● TASK OBJECTIVE:
Return every line from the one with "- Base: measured" through the one with "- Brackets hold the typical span", inclusive, exactly as it appears below.

● STORED DATA:
- Opening Delimiter -
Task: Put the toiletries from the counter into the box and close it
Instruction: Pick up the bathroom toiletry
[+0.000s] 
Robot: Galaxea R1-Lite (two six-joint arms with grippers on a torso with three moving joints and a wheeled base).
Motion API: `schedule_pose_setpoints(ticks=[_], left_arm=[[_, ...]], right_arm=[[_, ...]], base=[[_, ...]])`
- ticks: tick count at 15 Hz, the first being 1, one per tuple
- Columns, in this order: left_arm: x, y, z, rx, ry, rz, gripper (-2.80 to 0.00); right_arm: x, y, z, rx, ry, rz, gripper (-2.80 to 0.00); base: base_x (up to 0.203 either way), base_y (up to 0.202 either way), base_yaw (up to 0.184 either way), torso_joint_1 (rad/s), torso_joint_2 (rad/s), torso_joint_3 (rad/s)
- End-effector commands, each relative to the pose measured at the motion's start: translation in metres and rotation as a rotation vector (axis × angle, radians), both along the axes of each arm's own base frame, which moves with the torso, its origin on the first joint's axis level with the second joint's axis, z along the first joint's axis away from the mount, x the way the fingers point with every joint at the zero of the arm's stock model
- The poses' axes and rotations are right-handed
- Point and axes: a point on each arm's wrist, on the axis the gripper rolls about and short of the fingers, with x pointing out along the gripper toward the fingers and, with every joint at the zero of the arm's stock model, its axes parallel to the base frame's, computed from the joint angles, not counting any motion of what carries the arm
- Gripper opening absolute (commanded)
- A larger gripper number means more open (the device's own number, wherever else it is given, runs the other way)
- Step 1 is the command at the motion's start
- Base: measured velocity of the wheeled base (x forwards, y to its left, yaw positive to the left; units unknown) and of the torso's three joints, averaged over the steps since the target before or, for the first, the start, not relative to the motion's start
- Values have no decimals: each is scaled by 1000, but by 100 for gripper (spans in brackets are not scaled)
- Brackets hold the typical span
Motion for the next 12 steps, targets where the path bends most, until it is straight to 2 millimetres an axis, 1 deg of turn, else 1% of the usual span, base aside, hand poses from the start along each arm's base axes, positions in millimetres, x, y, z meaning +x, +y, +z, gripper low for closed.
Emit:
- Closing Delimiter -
● YOUR RESPONSE:
- Base: measured velocity of the wheeled base (x forwards, y to its left, yaw positive to the left; units unknown) and of the torso's three joints, averaged over the steps since the target before or, for the first, the start, not relative to the motion's start
- Values have no decimals: each is scaled by 1000, but by 100 for gripper (spans in brackets are not scaled)
- Brackets hold the typical span

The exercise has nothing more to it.